In 1641, the English Civil War broke out between the Royalist supporters of Charles I and Parliament. Sir Edward's grandson, another Sir Edward Musgrave, was a strong Royalist supporter and declared for the king. In February 1645, Parliamentary forces besieging nearby Carlisle also besieged and eventually seized Scaleby Castle, causing considerable damage; Edward recovered the castle, but in at the start of the Second English Civil War in 1648 he again took up arms on behalf of the king. This time the castle immediately fell to Parliamentary forces, who set fire to it.

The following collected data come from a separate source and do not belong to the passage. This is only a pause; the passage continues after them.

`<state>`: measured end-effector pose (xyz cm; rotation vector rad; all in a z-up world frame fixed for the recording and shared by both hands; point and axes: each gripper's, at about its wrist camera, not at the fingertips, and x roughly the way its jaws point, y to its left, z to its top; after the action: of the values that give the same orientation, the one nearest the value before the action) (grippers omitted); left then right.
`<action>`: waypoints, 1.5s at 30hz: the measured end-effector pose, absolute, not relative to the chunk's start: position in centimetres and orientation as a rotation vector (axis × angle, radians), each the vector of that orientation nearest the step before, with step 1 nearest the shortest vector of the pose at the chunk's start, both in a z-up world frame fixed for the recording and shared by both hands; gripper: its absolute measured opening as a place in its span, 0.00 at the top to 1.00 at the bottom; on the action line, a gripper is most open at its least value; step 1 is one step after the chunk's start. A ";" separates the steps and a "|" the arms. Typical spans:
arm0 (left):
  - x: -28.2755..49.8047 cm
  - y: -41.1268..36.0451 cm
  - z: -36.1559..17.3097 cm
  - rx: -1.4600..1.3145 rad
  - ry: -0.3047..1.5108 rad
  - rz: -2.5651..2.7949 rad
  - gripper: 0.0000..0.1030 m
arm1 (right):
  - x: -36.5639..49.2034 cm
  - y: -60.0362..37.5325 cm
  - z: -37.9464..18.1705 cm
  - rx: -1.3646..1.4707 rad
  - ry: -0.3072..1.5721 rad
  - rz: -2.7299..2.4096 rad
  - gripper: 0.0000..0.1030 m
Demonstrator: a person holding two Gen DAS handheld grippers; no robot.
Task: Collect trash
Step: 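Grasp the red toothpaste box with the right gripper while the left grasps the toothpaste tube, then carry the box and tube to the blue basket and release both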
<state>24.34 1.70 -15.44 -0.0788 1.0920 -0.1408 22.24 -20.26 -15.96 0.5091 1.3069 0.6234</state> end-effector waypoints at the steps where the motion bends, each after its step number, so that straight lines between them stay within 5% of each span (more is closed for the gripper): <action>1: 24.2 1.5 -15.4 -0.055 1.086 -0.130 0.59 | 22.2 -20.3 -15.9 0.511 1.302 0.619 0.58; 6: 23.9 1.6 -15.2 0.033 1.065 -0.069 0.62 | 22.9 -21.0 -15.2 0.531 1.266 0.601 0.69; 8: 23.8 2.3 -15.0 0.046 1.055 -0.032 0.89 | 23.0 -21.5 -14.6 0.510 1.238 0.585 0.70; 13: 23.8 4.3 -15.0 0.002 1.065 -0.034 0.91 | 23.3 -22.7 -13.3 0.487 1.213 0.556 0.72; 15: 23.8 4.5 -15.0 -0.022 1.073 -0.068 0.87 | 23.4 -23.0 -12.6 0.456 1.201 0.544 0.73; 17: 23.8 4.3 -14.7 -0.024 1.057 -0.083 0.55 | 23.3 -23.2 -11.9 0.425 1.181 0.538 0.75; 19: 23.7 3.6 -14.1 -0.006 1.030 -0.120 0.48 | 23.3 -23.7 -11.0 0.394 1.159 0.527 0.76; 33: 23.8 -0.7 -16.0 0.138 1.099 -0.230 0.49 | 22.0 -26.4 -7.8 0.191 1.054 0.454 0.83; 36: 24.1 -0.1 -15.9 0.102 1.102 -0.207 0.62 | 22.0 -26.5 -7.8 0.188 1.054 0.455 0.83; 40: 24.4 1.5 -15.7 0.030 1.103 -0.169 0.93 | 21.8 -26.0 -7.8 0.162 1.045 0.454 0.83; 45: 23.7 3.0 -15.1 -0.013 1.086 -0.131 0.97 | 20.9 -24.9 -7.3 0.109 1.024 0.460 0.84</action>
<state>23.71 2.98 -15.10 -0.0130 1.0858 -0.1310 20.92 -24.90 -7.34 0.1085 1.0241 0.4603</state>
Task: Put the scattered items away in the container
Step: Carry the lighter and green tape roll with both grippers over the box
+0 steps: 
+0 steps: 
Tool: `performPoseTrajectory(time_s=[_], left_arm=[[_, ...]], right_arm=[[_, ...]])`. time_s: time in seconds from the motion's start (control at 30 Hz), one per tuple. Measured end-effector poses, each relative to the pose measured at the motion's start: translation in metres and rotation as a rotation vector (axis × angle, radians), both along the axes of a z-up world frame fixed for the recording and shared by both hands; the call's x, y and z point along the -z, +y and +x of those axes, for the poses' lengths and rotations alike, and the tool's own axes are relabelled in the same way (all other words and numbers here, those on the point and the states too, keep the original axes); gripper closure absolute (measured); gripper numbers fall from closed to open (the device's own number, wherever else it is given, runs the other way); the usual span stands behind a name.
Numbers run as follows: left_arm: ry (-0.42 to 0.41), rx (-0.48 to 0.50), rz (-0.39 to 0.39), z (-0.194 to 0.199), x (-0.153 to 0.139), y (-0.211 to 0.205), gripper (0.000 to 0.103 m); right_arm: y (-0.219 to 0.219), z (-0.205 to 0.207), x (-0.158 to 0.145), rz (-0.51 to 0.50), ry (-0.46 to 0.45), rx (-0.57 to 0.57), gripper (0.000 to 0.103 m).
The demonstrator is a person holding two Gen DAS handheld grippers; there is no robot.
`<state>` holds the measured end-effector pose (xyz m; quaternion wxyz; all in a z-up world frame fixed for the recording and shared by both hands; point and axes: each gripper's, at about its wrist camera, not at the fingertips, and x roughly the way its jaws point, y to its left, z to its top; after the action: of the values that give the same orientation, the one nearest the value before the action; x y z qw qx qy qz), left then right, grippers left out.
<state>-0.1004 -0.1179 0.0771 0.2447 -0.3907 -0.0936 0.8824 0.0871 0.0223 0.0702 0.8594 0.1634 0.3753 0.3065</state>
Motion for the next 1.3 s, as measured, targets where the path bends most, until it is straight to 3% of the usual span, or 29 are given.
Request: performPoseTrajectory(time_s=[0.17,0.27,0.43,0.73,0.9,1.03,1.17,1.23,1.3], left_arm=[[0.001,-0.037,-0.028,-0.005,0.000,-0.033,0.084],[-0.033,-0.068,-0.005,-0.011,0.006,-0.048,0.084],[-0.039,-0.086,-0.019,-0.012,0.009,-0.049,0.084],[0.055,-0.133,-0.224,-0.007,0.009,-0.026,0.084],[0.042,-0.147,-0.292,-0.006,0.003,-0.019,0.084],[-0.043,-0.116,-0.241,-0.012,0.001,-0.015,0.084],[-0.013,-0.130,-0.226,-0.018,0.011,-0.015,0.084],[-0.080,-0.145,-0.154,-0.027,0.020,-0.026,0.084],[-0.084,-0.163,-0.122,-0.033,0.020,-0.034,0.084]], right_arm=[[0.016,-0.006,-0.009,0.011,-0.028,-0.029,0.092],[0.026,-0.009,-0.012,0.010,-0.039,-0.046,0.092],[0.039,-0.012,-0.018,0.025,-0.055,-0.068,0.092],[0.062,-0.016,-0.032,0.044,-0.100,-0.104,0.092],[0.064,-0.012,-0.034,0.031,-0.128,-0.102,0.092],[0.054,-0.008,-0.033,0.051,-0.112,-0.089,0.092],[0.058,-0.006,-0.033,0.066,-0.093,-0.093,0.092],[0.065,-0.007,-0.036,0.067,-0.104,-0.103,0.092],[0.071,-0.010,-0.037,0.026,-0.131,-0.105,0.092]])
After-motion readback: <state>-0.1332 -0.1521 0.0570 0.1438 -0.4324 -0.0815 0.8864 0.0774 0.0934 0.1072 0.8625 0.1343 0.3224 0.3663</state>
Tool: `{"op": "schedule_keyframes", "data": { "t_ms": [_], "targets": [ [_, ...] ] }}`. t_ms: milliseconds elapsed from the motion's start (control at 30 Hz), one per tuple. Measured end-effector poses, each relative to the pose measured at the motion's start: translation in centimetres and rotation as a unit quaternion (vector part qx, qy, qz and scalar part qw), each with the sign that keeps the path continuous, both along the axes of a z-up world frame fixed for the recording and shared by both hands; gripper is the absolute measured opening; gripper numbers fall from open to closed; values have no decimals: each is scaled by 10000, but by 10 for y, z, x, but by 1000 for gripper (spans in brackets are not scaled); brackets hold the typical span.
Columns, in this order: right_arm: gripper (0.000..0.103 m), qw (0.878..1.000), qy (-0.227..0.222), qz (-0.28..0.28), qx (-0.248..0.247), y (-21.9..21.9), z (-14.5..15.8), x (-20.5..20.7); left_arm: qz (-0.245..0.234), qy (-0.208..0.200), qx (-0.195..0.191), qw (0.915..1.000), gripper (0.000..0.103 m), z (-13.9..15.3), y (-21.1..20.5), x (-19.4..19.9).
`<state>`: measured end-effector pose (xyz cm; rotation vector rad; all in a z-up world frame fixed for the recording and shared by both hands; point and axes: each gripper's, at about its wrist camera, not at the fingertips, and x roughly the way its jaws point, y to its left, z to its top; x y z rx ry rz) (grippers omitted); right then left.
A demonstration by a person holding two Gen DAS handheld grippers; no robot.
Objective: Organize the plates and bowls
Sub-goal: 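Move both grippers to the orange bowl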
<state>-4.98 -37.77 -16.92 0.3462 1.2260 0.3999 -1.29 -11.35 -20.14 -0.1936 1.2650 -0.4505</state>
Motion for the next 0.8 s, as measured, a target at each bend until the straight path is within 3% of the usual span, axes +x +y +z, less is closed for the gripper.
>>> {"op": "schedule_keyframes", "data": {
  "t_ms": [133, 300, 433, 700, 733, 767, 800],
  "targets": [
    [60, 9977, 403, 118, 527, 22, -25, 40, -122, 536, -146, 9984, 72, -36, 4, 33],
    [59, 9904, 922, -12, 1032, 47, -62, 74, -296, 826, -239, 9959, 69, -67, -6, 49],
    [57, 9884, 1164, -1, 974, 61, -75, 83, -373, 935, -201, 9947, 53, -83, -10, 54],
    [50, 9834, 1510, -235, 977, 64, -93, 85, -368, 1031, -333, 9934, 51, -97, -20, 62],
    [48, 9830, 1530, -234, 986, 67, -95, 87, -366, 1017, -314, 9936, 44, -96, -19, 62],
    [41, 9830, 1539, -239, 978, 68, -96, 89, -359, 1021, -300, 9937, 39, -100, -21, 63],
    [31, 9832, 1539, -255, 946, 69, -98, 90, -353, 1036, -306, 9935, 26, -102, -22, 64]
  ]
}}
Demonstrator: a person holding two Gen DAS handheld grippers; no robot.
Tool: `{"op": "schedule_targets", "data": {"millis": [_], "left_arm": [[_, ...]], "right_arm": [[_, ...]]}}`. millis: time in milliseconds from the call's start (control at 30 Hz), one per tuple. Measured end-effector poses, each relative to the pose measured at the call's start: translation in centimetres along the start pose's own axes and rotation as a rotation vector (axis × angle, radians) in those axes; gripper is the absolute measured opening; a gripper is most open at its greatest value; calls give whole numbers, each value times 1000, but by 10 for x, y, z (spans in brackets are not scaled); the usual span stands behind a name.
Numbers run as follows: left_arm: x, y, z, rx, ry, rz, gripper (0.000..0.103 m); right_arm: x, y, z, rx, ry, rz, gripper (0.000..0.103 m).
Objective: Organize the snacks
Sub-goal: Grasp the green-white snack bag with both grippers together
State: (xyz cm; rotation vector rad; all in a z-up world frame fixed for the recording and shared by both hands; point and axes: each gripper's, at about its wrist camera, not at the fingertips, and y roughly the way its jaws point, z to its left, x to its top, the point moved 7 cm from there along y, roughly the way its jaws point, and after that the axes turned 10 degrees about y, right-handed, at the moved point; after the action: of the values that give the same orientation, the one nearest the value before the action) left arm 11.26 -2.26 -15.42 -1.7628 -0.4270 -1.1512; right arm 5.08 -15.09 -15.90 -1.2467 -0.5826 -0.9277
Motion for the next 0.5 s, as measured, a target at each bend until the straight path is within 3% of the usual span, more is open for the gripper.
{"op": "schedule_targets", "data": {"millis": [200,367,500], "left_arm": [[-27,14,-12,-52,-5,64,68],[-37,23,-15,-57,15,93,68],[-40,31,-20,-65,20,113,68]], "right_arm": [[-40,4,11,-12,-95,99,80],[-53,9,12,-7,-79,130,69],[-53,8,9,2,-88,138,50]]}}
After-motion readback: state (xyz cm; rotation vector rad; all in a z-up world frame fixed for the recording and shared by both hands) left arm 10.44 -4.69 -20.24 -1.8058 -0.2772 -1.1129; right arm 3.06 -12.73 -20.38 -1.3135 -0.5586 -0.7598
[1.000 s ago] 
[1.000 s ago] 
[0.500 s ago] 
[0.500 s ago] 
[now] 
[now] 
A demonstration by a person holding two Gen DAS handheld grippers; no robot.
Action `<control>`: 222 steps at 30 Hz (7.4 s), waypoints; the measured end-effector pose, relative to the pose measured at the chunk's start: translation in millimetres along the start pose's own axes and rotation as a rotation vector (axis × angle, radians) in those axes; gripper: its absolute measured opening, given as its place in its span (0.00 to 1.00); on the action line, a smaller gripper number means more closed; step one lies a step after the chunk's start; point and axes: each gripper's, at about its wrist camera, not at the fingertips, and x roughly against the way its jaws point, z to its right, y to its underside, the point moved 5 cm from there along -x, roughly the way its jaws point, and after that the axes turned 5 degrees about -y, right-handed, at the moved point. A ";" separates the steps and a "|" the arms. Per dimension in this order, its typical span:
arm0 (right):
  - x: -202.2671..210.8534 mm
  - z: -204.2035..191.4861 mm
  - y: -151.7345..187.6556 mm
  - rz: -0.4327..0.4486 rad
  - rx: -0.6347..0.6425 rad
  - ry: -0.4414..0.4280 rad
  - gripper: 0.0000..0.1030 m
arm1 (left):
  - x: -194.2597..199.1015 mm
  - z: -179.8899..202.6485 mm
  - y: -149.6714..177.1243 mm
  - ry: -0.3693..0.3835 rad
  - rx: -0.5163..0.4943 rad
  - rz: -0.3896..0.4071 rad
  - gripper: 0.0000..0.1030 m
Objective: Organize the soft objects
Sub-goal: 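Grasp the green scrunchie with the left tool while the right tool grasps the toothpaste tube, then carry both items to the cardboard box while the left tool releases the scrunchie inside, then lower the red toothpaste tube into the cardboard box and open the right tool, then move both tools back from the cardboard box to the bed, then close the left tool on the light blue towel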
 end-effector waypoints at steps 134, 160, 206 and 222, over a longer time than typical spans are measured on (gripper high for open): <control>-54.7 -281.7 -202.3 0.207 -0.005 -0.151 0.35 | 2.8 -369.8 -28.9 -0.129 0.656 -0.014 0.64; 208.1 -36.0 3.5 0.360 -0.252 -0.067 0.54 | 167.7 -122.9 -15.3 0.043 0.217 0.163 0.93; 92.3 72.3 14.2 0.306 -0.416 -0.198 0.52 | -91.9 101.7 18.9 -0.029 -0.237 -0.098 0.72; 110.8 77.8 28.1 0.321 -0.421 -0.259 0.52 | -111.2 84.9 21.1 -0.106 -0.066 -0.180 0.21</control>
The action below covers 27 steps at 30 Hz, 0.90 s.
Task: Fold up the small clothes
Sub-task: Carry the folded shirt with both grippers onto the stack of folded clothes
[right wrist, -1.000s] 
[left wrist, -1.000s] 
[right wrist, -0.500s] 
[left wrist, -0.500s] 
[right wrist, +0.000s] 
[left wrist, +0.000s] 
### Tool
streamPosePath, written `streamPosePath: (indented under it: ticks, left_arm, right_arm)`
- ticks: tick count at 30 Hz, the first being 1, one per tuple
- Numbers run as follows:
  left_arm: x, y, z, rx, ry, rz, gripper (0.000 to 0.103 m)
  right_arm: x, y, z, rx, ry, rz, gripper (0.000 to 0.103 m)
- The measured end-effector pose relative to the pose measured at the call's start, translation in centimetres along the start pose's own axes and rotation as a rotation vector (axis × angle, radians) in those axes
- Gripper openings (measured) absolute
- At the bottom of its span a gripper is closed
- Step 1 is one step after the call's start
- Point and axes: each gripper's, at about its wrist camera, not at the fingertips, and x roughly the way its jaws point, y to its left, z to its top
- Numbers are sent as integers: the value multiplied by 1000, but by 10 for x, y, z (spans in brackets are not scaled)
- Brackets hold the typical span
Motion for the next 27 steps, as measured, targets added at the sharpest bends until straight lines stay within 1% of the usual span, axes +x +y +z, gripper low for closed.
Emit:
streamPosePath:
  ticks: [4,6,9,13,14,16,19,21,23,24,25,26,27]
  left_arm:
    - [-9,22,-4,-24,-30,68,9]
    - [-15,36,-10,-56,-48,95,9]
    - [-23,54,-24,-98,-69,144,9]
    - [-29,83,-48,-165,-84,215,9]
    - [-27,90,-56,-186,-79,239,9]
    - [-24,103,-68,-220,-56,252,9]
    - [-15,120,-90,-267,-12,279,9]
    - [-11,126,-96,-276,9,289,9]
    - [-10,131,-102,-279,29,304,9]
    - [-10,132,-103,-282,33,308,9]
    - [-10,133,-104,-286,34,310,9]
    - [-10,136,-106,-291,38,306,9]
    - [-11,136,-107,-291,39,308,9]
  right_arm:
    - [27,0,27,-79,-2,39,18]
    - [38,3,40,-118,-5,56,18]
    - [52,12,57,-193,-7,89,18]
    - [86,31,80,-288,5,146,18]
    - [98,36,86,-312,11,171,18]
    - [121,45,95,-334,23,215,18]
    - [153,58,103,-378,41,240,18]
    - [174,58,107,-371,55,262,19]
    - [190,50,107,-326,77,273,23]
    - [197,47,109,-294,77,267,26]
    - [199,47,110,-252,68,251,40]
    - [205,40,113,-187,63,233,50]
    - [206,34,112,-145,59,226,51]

Sir Edward was heavily in debt so he sold the castle after the war to Richard Gilpin, who restored the property c. 1800. The property remained in the hand of the Gilpins until it fell into disrepair; it was restored once again by Rowland Fawcett. In 1847 James Fawcett was resident there.

Today the castle is a Grade I listed building and a scheduled monument. It is the seat of Oliver Eden, 8th Baron Henley.

==See also==

- Grade I listed buildings in Cumbria
- Listed buildings in Scaleby
- Castles in Great Britain and Ireland
- List of castles in England

==Bibliography==

- Mackenzie, James D. (1896). "The Castles of England: Their Story and Structure, Vol II"
- Pettifer, Adrian (2002). "English Castles: A Guide by Counties"
- Taylor, Michael Waistell (1892). "Old Manorial Halls of Westmorland and Cumberland"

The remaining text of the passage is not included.